Effect of learning analytics on guidance by the teacher
Teachers can get feed back from the system on the activities of the students in the form of visualizations as well. Can they can better assist students with this information (arrow 3 -> 4 in Figure 1)? Our research on the Participation Tool (Van Leeuwen et al.) shows that teachers, thanks to information of the individual contributions of group members, can better detect imbalances in the groups and act on them. Then they seem to send relatively more messages to groups where participation is problematic then to groups in which this is not the case. In addition, their assessment of the participation is more specific because they can accurately identify which group member does not participate proportionally.
In a study completed at the time, teachers were given information about which task-relevant key words students use in their discussions (Draft Trail Tool) and to which extent they made progress on the task.
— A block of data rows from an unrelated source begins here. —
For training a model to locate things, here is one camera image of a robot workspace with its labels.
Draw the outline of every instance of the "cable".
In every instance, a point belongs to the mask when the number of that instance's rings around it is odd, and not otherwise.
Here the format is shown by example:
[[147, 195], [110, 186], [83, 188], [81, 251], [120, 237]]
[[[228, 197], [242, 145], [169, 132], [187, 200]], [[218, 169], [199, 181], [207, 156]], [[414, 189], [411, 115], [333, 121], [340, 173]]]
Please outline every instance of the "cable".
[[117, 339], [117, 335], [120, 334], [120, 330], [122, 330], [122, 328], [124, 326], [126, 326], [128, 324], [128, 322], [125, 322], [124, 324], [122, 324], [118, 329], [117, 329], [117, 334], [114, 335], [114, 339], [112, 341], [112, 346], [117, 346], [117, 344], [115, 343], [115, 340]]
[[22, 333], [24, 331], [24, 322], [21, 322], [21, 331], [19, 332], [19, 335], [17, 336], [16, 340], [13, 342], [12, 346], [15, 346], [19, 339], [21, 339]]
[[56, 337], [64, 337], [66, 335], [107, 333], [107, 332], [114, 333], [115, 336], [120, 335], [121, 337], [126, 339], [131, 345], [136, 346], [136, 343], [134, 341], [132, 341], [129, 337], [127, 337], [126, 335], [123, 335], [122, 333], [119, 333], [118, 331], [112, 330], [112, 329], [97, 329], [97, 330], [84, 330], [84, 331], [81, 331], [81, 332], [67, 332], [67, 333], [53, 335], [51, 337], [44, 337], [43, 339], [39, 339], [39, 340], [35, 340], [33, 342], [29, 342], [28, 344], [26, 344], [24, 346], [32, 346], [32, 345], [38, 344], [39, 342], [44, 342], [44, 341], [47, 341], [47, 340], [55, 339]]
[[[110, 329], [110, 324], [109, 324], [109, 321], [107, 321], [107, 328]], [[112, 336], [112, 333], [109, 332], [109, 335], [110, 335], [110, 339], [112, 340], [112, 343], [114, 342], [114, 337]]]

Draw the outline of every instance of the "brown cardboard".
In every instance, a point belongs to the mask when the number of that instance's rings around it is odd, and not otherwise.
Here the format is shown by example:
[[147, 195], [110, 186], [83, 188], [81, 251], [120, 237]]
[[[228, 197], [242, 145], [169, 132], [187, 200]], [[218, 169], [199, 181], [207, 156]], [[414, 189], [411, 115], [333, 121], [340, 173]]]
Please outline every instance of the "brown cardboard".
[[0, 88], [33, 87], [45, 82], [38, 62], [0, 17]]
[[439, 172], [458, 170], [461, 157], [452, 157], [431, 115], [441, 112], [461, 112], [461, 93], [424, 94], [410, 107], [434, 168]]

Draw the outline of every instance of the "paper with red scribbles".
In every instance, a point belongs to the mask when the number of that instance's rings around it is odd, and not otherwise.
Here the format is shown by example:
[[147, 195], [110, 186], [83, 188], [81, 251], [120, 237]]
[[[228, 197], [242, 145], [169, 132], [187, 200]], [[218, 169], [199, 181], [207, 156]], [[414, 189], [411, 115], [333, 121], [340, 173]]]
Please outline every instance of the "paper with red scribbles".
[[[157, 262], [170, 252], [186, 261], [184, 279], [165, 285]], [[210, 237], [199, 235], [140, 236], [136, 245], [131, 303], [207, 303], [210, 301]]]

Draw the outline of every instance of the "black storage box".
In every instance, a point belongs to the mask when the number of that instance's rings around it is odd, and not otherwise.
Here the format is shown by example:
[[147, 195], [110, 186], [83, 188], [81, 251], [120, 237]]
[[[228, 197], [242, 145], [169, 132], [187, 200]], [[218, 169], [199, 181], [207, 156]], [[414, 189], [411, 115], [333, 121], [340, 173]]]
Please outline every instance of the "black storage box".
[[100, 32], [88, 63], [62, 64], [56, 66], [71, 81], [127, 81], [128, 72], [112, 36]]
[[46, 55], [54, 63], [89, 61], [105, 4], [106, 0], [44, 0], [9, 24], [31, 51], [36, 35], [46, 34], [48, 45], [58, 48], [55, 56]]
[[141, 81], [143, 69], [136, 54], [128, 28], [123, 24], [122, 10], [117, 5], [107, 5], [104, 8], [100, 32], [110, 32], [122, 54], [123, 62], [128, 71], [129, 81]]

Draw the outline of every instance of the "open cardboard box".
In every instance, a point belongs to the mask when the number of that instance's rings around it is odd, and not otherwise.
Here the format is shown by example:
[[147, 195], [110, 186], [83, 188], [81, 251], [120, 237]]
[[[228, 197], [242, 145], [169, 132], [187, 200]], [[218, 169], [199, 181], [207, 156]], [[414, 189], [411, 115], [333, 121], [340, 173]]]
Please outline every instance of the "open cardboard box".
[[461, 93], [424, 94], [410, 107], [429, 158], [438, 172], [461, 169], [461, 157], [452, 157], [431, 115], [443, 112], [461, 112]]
The result was that teachers in general were sending more messages, and again often to groups with task problems, for instance, when there was discussions about things other than the subject of the task.
The presence of learning analytics not only seems to assist teachers in keeping an eye on the problems, but also to activate them to provide help to groups with problems.
Effect of learning analytics on learning outcomes
In summary, we can conclude that learning analytics have beneficial effects on the course of collaboration. Understanding participation ensures that the attitude of students changes and becomes more active, as well as the guidance by the teachers. Reasoning back, it was expected that this would also lead to better learning outcomes (arrow 5 in Figure 1). Is that the case? No, this expectation is to date not supported by research: there is no proven direct effect between the availability of this form of learning analytics and learning outcomes. All students have a better understanding of the participation of their group members, and although teachers can guide the groups better on the basis of learning analytics, it does not provide better group outcomes, nor a better individual performance. Therewith the added value of learning analytics is demonstrable for the cooperation process, but not for the learning outcomes.